#### Task requirements:
Make an exact copy of the lines below.

#### Data supplied:
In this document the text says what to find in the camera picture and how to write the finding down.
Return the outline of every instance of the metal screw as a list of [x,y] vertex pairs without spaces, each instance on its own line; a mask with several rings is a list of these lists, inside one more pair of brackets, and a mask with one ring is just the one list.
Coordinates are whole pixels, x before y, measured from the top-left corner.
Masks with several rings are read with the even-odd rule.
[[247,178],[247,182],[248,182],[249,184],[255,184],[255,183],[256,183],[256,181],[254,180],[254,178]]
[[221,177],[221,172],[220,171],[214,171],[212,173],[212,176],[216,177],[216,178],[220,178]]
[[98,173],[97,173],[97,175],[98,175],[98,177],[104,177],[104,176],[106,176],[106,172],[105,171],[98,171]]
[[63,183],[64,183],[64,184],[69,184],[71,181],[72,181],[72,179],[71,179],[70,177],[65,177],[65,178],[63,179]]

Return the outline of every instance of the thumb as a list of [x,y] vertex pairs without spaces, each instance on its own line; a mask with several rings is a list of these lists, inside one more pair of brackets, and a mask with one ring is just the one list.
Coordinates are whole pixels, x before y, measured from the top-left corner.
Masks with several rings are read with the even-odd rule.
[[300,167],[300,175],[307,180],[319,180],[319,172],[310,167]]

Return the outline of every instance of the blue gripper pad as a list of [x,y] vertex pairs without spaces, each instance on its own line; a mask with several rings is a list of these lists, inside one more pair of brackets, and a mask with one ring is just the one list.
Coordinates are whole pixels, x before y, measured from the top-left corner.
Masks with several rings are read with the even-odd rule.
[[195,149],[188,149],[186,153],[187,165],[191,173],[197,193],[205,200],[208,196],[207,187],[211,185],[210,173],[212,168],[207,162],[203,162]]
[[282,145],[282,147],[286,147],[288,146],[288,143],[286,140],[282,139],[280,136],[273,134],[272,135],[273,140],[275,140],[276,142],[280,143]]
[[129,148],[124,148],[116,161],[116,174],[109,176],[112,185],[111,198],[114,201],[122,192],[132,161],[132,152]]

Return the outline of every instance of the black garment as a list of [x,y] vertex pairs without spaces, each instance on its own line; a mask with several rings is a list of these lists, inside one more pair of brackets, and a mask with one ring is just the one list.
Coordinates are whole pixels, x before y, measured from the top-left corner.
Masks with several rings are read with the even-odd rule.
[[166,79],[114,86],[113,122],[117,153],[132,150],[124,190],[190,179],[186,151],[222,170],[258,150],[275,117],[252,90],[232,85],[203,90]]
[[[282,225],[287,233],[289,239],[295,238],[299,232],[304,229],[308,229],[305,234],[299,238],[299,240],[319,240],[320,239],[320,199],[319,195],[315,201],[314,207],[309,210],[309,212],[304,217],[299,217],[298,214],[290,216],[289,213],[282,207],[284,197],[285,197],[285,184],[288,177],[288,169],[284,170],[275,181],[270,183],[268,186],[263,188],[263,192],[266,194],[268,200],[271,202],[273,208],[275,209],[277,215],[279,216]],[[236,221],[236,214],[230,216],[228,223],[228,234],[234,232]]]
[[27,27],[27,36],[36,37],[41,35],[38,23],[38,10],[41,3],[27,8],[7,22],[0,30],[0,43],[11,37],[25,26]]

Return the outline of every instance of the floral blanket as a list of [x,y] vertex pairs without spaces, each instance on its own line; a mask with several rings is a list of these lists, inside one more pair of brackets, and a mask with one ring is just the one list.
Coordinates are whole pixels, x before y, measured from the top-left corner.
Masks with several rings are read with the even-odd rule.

#### Answer space:
In this document the text says what to find in the camera picture and how to write the finding down.
Return the outline of every instance of the metal screw as a list of [x,y] vertex pairs without spaces, each instance on its own line; a mask with several rings is a list of these lists, inside one more pair of brackets, and a mask with one ring is just the one list.
Coordinates are whole pixels, x before y, measured from the top-left corner.
Masks with several rings are read with the even-odd rule.
[[247,178],[247,182],[248,182],[249,184],[255,184],[255,183],[256,183],[256,181],[254,180],[254,178]]
[[221,177],[221,172],[220,171],[214,171],[212,173],[212,176],[216,177],[216,178],[220,178]]
[[98,173],[97,173],[97,175],[98,175],[98,177],[104,177],[104,176],[106,176],[106,172],[105,171],[98,171]]
[[63,183],[64,183],[64,184],[69,184],[71,181],[72,181],[72,179],[71,179],[70,177],[65,177],[65,178],[63,179]]

Return the outline of every instance of the thumb as a list of [x,y] vertex pairs without spaces, each instance on its own line; a mask with several rings is a list of these lists, inside one more pair of brackets, and a mask with one ring is just the one list.
Coordinates are whole pixels, x before y, measured from the top-left corner.
Masks with several rings are read with the even-odd rule.
[[300,167],[300,175],[307,180],[319,180],[319,172],[310,167]]

Return the outline of every instance of the blue gripper pad as a list of [x,y] vertex pairs without spaces, each instance on its own line; a mask with several rings is a list of these lists, inside one more pair of brackets, and a mask with one ring is just the one list.
Coordinates are whole pixels, x before y, measured from the top-left corner.
Masks with several rings are read with the even-odd rule.
[[195,149],[188,149],[186,153],[187,165],[191,173],[197,193],[205,200],[208,196],[207,187],[211,185],[210,173],[212,168],[207,162],[203,162]]
[[282,145],[282,147],[286,147],[288,146],[288,143],[286,140],[282,139],[280,136],[273,134],[272,135],[273,140],[275,140],[276,142],[280,143]]
[[129,148],[124,148],[116,161],[116,174],[109,176],[112,185],[111,198],[114,201],[122,192],[132,161],[132,152]]

Return the outline of every instance of the black garment as a list of [x,y] vertex pairs without spaces, each instance on its own line; a mask with several rings is a list of these lists, inside one more pair of brackets, and a mask with one ring is just the one list.
Coordinates are whole pixels, x before y, measured from the top-left corner.
Masks with several rings are read with the even-odd rule.
[[166,79],[114,86],[113,122],[117,153],[132,150],[124,190],[190,179],[186,151],[222,170],[258,150],[275,117],[252,90],[232,85],[203,90]]
[[[282,225],[287,233],[289,239],[295,238],[299,232],[304,229],[308,229],[305,234],[299,238],[299,240],[319,240],[320,239],[320,199],[319,195],[315,201],[314,207],[309,210],[309,212],[304,217],[299,217],[298,214],[290,216],[289,213],[282,207],[284,197],[285,197],[285,184],[288,177],[288,169],[284,170],[275,181],[270,183],[268,186],[263,188],[263,192],[266,194],[268,200],[271,202],[273,208],[275,209],[277,215],[279,216]],[[236,221],[236,214],[230,216],[228,223],[228,234],[234,232]]]
[[27,27],[27,36],[36,37],[41,35],[38,23],[38,10],[41,3],[27,8],[7,22],[0,30],[0,43],[11,37],[25,26]]

Return the outline of every instance of the floral blanket as a list of [x,y] vertex pairs without spaces, each instance on its own line; a mask with several rings is a list of these lists, inside one more pair of brackets, and a mask with one ring is just the one list.
Coordinates are whole pixels, x before y, measured from the top-left corner.
Masks with several rings are read with the even-odd rule.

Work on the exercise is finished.